§ **Instructions to follow**
From the entries below, gather each line containing the word "draw".

§ **Stored records**
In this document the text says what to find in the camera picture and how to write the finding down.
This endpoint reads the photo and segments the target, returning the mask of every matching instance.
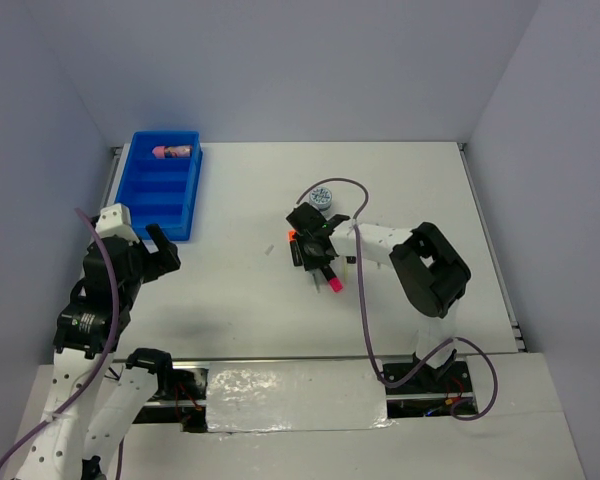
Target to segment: blue container
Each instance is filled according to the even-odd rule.
[[[191,158],[157,159],[152,150],[160,145],[191,145]],[[148,131],[133,136],[116,203],[129,207],[138,237],[149,239],[145,227],[157,223],[169,240],[189,240],[201,164],[198,132]]]

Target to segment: gray wall
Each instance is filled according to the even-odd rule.
[[[538,0],[27,0],[111,144],[467,140]]]
[[[523,332],[600,479],[600,0],[543,0],[469,142]]]
[[[80,273],[108,151],[24,3],[0,0],[0,455]]]

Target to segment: blue bin
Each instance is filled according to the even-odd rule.
[[[191,158],[157,159],[152,150],[160,145],[192,145]],[[133,136],[116,203],[129,207],[138,237],[149,239],[145,227],[157,223],[169,240],[189,240],[201,164],[198,132],[147,131]]]

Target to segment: white tabletop
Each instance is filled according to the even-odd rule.
[[[584,480],[544,357],[492,358],[500,395],[478,421],[404,418],[370,430],[233,435],[181,433],[175,424],[133,425],[125,438],[122,478]],[[491,375],[477,356],[468,366],[483,408]],[[52,375],[52,366],[39,368],[18,438],[39,421]],[[114,388],[115,382],[103,384],[97,407]],[[13,478],[29,448],[14,456],[5,479]],[[115,478],[115,464],[107,478]]]
[[[323,178],[367,186],[360,220],[391,227],[435,223],[472,271],[458,334],[491,353],[517,351],[505,303],[458,148],[454,143],[203,144],[191,240],[180,271],[144,285],[118,358],[140,346],[174,358],[364,355],[355,271],[334,294],[291,262],[285,221],[298,195]],[[126,153],[115,176],[115,197]],[[351,214],[362,194],[331,184],[330,214]],[[342,265],[334,262],[343,278]],[[365,265],[376,353],[410,354],[412,310],[395,272]]]

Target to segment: pink cap
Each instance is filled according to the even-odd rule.
[[[338,293],[343,288],[342,283],[340,283],[340,279],[338,277],[334,277],[331,280],[329,280],[329,285],[331,285],[331,290],[333,290],[336,293]]]
[[[164,158],[164,147],[156,147],[151,150],[151,153],[153,153],[156,158]]]

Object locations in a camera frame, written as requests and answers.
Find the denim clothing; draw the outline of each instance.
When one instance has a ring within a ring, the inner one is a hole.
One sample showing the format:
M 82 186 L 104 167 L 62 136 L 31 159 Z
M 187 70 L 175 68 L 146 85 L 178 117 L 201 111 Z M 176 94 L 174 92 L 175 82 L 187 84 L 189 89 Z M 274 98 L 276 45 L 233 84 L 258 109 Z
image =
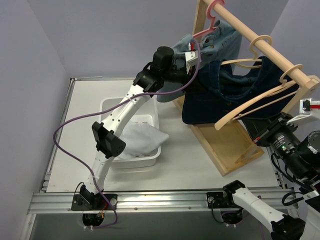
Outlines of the denim clothing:
M 186 124 L 211 124 L 216 123 L 224 115 L 251 100 L 252 98 L 279 86 L 280 76 L 284 73 L 266 56 L 259 57 L 261 62 L 255 62 L 254 65 L 260 65 L 260 68 L 253 68 L 244 76 L 233 75 L 230 64 L 221 66 L 222 60 L 212 61 L 209 65 L 203 67 L 197 74 L 198 81 L 207 89 L 202 93 L 186 93 L 182 120 Z M 296 84 L 289 89 L 261 99 L 254 103 L 242 113 L 246 113 L 289 93 L 296 91 L 299 86 Z M 289 96 L 283 100 L 275 102 L 262 109 L 254 111 L 246 117 L 265 119 L 281 112 L 286 104 L 293 98 Z
M 223 20 L 216 21 L 214 26 L 218 28 L 204 36 L 199 43 L 201 49 L 201 68 L 214 60 L 233 60 L 238 58 L 242 40 L 241 34 Z M 172 47 L 174 58 L 176 59 L 175 65 L 178 69 L 185 64 L 185 52 L 190 51 L 188 45 L 192 39 L 193 37 L 188 34 Z M 164 82 L 164 86 L 159 92 L 170 92 L 182 86 L 182 83 Z M 168 95 L 158 95 L 156 99 L 158 102 L 166 103 L 184 94 L 184 92 L 180 91 Z

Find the pink hanger hook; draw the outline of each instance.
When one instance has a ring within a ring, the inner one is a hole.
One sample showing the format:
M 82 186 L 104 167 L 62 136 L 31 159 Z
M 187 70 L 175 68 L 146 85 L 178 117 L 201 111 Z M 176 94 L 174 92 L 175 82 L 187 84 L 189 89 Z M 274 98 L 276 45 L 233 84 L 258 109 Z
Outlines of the pink hanger hook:
M 198 37 L 201 37 L 202 35 L 205 35 L 205 34 L 209 34 L 209 33 L 212 33 L 217 27 L 214 26 L 215 24 L 215 20 L 216 20 L 216 16 L 212 16 L 211 15 L 211 9 L 216 5 L 216 4 L 221 4 L 222 6 L 225 5 L 225 1 L 224 0 L 213 0 L 207 7 L 206 9 L 206 17 L 211 20 L 211 23 L 210 23 L 210 27 L 206 30 L 203 30 L 203 31 L 200 31 L 196 34 L 194 34 L 192 37 L 193 38 L 198 38 Z

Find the white plastic bin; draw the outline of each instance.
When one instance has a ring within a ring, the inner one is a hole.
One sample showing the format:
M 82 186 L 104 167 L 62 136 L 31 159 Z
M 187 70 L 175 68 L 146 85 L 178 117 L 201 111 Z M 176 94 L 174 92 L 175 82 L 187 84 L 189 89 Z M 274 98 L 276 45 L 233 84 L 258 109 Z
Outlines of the white plastic bin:
M 100 111 L 105 111 L 107 109 L 112 108 L 113 106 L 120 103 L 122 98 L 106 98 L 102 100 L 100 104 Z M 100 116 L 100 122 L 107 116 L 109 116 L 111 112 L 103 114 Z M 158 120 L 158 110 L 157 110 L 157 102 L 155 98 L 151 98 L 147 101 L 131 118 L 132 122 L 137 124 L 148 123 L 151 126 L 159 129 L 159 120 Z M 112 169 L 132 169 L 132 168 L 143 168 L 150 167 L 156 163 L 157 157 L 160 155 L 161 146 L 152 152 L 145 154 L 143 156 L 136 156 L 132 159 L 120 159 L 116 157 L 113 160 L 111 165 Z

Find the wooden clothes rack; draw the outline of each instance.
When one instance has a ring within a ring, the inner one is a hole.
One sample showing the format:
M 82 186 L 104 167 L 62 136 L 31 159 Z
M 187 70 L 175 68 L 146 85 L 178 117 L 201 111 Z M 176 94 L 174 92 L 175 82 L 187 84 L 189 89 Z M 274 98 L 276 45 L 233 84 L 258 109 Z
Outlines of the wooden clothes rack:
M 252 31 L 247 25 L 245 25 L 243 22 L 241 22 L 238 18 L 236 18 L 232 13 L 230 13 L 223 5 L 224 0 L 198 0 L 197 7 L 196 7 L 196 13 L 195 13 L 195 19 L 194 19 L 194 25 L 193 25 L 193 34 L 195 35 L 195 38 L 199 42 L 201 40 L 200 34 L 197 34 L 199 32 L 207 33 L 210 32 L 210 28 L 213 27 L 213 22 L 215 20 L 214 16 L 211 16 L 209 13 L 211 9 L 213 9 L 216 13 L 218 13 L 222 18 L 224 18 L 225 21 L 227 21 L 231 26 L 233 26 L 243 37 L 245 37 L 247 40 L 250 41 L 250 50 L 252 51 L 252 47 L 255 46 L 257 49 L 259 49 L 265 56 L 267 56 L 273 63 L 275 63 L 281 70 L 283 70 L 284 74 L 280 78 L 280 82 L 282 83 L 281 86 L 275 87 L 249 101 L 242 104 L 241 106 L 235 108 L 233 111 L 226 114 L 224 117 L 222 117 L 218 122 L 215 124 L 205 124 L 205 125 L 192 125 L 191 129 L 193 133 L 196 135 L 204 149 L 206 150 L 207 154 L 217 167 L 217 169 L 220 171 L 222 175 L 225 175 L 244 164 L 247 164 L 250 161 L 253 161 L 257 157 L 261 156 L 261 151 L 259 150 L 259 147 L 256 147 L 255 144 L 252 142 L 246 146 L 246 149 L 244 149 L 243 152 L 241 150 L 237 153 L 233 152 L 233 158 L 230 160 L 230 157 L 228 157 L 226 154 L 223 155 L 217 155 L 217 148 L 215 148 L 215 145 L 217 145 L 217 142 L 212 142 L 212 138 L 208 136 L 208 133 L 215 134 L 216 139 L 222 139 L 225 136 L 223 136 L 220 132 L 221 129 L 228 128 L 228 134 L 231 134 L 233 138 L 236 138 L 237 136 L 242 136 L 243 134 L 239 135 L 239 123 L 236 121 L 236 119 L 244 116 L 245 114 L 249 114 L 248 112 L 241 115 L 240 113 L 243 112 L 247 107 L 251 106 L 258 100 L 272 96 L 275 94 L 278 94 L 285 89 L 291 87 L 295 83 L 299 85 L 299 90 L 295 93 L 295 96 L 291 99 L 291 101 L 284 107 L 282 110 L 285 113 L 288 113 L 290 110 L 292 110 L 303 98 L 307 98 L 312 91 L 314 91 L 320 84 L 320 79 L 317 76 L 307 76 L 301 71 L 302 65 L 292 64 L 288 59 L 286 59 L 283 55 L 281 55 L 276 49 L 274 49 L 269 43 L 270 37 L 266 37 L 265 35 L 259 36 L 254 31 Z M 205 26 L 206 17 L 208 15 L 208 18 L 212 21 L 210 24 L 210 28 L 203 31 Z M 292 78 L 291 82 L 287 82 L 284 77 L 288 75 Z M 178 109 L 181 111 L 182 106 L 184 103 L 184 97 L 180 97 L 173 101 L 174 104 L 178 107 Z

§ **Finished exercise**
Find the denim clothing; draw the outline of each instance.
Find the pink hanger hook; draw the outline of each instance.
Find the white plastic bin; draw the outline of each instance.
Find the wooden clothes rack; draw the outline of each instance.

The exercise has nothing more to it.